── INFORMATION PROVIDED
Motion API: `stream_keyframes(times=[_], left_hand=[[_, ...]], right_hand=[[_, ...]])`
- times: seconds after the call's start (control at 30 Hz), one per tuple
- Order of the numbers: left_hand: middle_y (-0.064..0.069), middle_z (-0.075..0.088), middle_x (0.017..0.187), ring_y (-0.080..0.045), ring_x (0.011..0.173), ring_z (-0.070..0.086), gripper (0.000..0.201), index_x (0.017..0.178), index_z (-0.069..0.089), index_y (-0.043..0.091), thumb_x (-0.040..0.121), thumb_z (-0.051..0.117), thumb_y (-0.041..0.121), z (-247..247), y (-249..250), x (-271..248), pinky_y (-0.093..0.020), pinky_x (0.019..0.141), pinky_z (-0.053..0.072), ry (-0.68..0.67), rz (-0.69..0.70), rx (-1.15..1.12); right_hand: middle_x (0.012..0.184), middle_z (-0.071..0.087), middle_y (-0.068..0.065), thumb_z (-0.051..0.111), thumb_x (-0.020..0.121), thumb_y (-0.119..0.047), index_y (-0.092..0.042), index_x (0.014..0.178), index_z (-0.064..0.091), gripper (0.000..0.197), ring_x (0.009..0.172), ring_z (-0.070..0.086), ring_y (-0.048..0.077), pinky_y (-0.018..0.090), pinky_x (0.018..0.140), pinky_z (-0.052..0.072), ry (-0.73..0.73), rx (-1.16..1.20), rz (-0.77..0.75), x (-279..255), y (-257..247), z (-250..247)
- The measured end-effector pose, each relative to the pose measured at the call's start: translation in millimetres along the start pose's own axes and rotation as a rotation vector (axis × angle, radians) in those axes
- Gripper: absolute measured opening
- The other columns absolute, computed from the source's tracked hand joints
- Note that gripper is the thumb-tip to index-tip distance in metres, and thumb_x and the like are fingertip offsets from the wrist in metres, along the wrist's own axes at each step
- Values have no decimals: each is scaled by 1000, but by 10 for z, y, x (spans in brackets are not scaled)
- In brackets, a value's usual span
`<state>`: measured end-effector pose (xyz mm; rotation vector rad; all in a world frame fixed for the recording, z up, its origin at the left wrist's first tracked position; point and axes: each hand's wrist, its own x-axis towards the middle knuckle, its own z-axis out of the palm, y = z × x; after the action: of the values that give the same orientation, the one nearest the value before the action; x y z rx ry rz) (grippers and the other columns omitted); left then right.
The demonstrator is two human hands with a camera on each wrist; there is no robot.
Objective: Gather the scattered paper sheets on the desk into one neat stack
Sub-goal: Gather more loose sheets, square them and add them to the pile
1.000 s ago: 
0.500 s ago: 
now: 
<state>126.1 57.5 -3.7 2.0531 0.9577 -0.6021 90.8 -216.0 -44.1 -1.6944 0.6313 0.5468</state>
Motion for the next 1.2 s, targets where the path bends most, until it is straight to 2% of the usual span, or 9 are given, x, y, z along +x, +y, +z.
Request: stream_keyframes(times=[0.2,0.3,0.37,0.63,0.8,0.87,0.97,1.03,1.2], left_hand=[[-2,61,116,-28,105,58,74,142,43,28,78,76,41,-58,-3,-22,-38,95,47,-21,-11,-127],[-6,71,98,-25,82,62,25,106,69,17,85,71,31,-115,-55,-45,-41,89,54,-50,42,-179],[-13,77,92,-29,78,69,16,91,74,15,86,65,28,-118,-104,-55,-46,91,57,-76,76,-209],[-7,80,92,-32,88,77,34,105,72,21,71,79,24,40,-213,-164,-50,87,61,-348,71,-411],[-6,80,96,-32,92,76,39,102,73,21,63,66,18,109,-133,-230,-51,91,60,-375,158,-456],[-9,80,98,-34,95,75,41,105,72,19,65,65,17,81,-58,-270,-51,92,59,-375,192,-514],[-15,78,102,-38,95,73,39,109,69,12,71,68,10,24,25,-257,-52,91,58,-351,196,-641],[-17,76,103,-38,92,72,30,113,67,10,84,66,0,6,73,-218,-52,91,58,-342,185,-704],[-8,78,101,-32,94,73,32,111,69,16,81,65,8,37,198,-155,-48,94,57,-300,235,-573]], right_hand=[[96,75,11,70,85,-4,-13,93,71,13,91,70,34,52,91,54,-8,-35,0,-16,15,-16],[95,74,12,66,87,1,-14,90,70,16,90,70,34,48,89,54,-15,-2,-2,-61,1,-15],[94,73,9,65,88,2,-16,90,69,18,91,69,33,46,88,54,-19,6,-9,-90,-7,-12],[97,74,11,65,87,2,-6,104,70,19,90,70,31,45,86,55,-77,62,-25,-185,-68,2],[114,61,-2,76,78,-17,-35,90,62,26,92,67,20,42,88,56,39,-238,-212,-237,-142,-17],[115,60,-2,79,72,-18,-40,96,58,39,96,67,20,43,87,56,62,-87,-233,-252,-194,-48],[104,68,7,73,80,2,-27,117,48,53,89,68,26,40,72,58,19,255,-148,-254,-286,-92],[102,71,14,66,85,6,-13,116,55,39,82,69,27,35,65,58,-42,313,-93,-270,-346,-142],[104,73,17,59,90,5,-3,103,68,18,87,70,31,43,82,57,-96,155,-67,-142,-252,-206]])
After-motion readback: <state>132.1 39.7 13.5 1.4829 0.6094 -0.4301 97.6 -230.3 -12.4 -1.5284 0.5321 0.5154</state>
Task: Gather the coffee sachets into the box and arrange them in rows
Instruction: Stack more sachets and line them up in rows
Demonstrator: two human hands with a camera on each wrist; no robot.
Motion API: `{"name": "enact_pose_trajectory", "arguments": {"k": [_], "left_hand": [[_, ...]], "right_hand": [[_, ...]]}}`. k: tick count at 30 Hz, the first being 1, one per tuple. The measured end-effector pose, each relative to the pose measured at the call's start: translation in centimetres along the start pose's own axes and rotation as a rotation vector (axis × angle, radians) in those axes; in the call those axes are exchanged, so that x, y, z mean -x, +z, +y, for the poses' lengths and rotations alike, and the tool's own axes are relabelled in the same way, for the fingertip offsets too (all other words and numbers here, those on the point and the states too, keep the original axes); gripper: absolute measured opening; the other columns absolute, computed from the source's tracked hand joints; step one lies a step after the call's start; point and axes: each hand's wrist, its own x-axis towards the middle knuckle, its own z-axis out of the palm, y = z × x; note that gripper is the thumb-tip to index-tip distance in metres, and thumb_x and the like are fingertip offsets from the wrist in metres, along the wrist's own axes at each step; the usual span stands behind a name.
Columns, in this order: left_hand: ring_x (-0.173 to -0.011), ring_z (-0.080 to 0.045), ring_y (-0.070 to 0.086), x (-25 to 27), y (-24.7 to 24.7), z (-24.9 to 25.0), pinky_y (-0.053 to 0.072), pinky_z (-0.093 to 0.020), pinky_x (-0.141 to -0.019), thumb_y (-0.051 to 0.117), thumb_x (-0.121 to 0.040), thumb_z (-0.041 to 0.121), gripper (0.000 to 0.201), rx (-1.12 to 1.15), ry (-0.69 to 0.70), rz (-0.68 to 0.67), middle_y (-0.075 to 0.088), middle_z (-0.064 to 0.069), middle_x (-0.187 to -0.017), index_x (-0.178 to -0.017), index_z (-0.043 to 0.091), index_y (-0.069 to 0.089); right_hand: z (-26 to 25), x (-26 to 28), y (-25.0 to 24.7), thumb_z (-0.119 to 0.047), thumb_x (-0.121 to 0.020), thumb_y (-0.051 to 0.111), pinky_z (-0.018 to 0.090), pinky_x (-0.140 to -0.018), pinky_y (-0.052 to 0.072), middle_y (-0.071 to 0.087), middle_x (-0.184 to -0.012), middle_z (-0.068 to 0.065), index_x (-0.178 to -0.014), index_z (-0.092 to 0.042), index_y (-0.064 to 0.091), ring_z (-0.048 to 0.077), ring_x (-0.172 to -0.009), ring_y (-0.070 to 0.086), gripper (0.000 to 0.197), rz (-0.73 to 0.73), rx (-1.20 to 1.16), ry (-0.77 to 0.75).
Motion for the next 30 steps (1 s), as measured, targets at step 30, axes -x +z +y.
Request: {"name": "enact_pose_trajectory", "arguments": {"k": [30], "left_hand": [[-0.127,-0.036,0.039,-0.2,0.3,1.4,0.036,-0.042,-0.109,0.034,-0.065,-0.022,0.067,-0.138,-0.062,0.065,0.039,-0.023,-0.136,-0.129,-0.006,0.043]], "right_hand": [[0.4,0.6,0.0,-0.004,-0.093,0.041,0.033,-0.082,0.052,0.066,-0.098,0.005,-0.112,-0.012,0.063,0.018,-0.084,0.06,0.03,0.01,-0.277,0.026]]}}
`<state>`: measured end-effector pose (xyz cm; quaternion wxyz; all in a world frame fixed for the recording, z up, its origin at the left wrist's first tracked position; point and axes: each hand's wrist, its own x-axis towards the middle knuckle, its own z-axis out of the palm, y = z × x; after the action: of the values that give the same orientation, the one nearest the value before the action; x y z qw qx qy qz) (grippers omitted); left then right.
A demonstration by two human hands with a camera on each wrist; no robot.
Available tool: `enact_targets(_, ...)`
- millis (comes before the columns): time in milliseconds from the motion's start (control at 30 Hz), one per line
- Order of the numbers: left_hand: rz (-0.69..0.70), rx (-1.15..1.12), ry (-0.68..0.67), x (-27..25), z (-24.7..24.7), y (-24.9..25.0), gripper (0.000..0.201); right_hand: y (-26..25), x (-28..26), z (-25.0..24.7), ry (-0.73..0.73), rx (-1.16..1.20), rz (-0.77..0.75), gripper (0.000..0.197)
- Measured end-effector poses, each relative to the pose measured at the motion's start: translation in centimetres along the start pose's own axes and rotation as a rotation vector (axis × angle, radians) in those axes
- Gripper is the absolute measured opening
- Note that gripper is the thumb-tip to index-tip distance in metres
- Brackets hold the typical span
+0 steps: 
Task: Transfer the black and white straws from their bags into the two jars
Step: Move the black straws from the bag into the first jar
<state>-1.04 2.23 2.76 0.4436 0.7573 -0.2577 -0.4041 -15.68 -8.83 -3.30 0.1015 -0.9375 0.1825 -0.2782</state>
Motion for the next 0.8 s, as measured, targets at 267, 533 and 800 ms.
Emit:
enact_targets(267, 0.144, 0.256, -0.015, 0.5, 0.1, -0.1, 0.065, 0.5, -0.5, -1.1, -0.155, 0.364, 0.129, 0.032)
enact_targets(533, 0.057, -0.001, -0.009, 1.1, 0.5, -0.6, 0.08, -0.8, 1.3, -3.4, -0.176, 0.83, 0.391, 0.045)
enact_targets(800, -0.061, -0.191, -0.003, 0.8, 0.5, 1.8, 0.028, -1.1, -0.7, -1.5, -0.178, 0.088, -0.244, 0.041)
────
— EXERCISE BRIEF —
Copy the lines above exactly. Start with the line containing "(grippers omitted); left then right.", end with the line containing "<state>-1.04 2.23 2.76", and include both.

— EXERCISE RESULT —
`<state>`: measured end-effector pose (xyz cm; quaternion wxyz; all in a world frame fixed for the recording, z up, its origin at the left wrist's first tracked position; point and axes: each hand's wrist, its own x-axis towards the middle knuckle, its own z-axis out of the palm, y = z × x; after the action: of the values that give the same orientation, the one nearest the value before the action; x y z qw qx qy qz) (grippers omitted); left then right.
A demonstration by two human hands with a camera on each wrist; no robot.
Available tool: `enact_targets(_, ...)`
- millis (comes before the columns): time in milliseconds from the motion's start (control at 30 Hz), one per line
- Order of the numbers: left_hand: rz (-0.69..0.70), rx (-1.15..1.12), ry (-0.68..0.67), x (-27..25), z (-24.7..24.7), y (-24.9..25.0), gripper (0.000..0.201); right_hand: y (-26..25), x (-28..26), z (-25.0..24.7), ry (-0.73..0.73), rx (-1.16..1.20), rz (-0.77..0.75), gripper (0.000..0.197)
- Measured end-effector poses, each relative to the pose measured at the motion's start: translation in centimetres along the start pose's own axes and rotation as a rotation vector (axis × angle, radians) in those axes
- Gripper is the absolute measured opening
- Note that gripper is the thumb-tip to index-tip distance in metres
- Brackets hold the typical span
+0 steps: 
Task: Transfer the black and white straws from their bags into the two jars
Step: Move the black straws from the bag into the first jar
<state>-1.04 2.23 2.76 0.4436 0.7573 -0.2577 -0.4041 -15.68 -8.83 -3.30 0.1015 -0.9375 0.1825 -0.2782</state>

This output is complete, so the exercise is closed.